Non tutto ciò che giunge alla mente può essere compreso, e non tutto ciò che si comprende merita d’essere immediatamente svelato. La meditazione invita a sostare sul limite del non detto, nel punto esatto in cui il pensiero non basta più e il silenzio inizia a parlar chiaro. Quando si abbandona l’impulso a interpretare e si resta semplicemente presenti, qualcosa inizia a muoversi. Una risonanza, lieve ma autentica, che non ha bisogno di conferme razionali. Meditare significa anche imparare a non definire, a non forzare il senso, a lasciare spazio. È una pratica sottile, che si affaccia quando la mente smette di voler dominare e il cuore comincia ad ascoltare. Ed è in quel margine che, talvolta, la poesia prende il posto del ragionamento.
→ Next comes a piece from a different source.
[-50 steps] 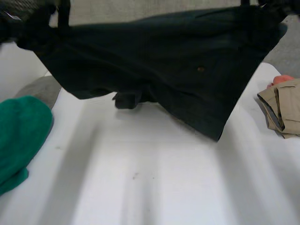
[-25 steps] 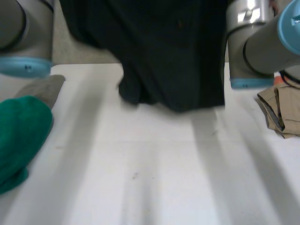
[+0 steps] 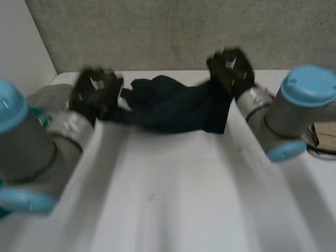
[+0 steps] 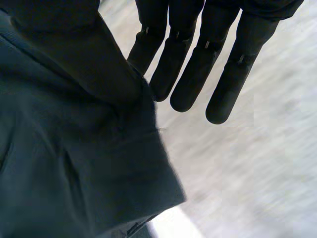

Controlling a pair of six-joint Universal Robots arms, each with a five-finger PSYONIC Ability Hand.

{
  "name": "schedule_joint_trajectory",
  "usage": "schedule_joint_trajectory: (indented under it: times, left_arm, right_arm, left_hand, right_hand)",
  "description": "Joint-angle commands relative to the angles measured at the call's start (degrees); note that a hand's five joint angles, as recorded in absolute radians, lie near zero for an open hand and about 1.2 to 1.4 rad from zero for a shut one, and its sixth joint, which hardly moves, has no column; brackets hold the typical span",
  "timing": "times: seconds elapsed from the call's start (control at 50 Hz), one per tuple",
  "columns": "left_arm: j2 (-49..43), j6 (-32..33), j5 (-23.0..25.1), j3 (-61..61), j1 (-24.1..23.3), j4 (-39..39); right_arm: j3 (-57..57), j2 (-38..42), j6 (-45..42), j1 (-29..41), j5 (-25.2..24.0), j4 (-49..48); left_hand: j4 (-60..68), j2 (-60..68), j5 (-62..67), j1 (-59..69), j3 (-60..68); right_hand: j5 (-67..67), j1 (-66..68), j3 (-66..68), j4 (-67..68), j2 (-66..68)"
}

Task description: Fold the laundry.

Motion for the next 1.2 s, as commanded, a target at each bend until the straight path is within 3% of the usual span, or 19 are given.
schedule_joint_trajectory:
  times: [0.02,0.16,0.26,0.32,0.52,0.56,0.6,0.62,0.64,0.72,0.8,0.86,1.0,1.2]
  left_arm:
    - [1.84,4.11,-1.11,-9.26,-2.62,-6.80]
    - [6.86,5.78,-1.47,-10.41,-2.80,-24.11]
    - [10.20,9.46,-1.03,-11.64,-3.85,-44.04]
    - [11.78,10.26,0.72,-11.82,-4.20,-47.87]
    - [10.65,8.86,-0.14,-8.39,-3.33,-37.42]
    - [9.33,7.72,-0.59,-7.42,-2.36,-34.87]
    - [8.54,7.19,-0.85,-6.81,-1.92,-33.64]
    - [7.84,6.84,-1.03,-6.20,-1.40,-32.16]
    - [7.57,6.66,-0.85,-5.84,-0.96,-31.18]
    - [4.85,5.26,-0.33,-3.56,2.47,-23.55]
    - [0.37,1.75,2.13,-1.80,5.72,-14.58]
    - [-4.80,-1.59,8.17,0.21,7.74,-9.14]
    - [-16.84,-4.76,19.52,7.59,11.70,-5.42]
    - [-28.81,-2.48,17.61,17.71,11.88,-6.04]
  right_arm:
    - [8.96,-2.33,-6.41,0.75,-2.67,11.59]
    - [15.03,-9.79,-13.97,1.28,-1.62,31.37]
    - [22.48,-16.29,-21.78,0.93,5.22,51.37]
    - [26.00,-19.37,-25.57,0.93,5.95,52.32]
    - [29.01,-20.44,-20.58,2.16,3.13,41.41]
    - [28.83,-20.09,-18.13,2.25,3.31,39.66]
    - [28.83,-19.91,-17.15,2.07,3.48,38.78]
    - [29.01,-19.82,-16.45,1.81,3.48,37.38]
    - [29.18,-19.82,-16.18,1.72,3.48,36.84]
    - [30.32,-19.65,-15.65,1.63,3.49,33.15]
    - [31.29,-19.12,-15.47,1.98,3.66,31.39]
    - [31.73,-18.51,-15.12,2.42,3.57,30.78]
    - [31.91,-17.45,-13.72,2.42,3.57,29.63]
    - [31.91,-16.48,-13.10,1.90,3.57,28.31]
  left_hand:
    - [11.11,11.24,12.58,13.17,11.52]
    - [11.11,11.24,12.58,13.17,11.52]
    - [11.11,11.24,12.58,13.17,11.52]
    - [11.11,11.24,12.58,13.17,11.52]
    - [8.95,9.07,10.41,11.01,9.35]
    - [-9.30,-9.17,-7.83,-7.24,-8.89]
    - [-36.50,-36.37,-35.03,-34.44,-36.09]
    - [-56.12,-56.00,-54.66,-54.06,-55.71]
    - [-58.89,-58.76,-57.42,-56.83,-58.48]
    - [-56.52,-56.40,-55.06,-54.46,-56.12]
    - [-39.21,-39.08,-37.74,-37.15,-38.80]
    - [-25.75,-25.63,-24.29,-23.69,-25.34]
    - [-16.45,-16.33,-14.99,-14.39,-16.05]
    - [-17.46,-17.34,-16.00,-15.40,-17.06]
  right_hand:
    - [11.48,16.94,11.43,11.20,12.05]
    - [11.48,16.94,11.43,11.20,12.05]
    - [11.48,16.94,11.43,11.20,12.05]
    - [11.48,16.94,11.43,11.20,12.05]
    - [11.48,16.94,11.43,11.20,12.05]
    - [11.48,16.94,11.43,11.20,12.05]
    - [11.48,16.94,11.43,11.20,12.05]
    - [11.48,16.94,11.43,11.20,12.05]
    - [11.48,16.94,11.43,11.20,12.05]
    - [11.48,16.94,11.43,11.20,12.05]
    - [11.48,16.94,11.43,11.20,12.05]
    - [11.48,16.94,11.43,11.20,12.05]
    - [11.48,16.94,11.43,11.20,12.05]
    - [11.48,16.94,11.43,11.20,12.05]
Non tentare di capire cosa stia scrivendo. Se l’interpreti potresti indovinarlo, avvicinarti, ma non saresti comunque certo d’averne colto il senso. Se invece provi a sentirlo, può darsi che in un momento di grazia emotiva tu riesca a intuirne l’essenza. Ma intuire non è conoscere e sarai fuorviato dalla realtà. L’unico modo per uscirne fuori è tacere, che equivale a inchinarsi, per ammettere la propria ignoranza, diventare possibilisti e lasciare aperta la porta ad ogni evenienza. Solo che la porta non esiste. E questa è la meditazione.
In meditazione
Quando parli o scrivi
con la sola mente
corri il rischio continuo
d’esser frainteso.
Ad esempio, se dicessi
che ci vuole coraggio
potresti intenderlo come
il coraggio di ribellarti;
o quello di sopportare stoicamente;
mentre intendevo solo
il coraggio di cambiare.
Quando invece parli col cuore
– i ghirigori del pensiero logico
che si appiglia dovunque
pur di non mollare la presa
e consentirti un po’ di calma –
sono più tenui, sfumati.
Ma se piuttosto ti riservi un frangente
durante cui non parli né pensi,
bensì ti adagi nel tuo stesso presente
e attendi all’erta,
l’inattendibile farà capolino
come un merlo d’inverno
pronto a ingannarti
oppure a farti santo.
Conclusione
Non serve affannarsi per capire ogni parola. La meditazione non cerca risposte immediate, né si lascia racchiudere in schemi logici. Preferisce i margini, i varchi, le soglie. È lì che suggerisce qualcosa, ma solo a chi sa ascoltare senza fretta. A volte basta tacere, restare immobili per un istante, lasciar passare l’eco dell’ennesimo pensiero e cogliere quel nulla denso che resta. In quell’interstizio tra mente e cuore si apre una possibilità: non per sapere di più, ma per essere un po’ più presenti.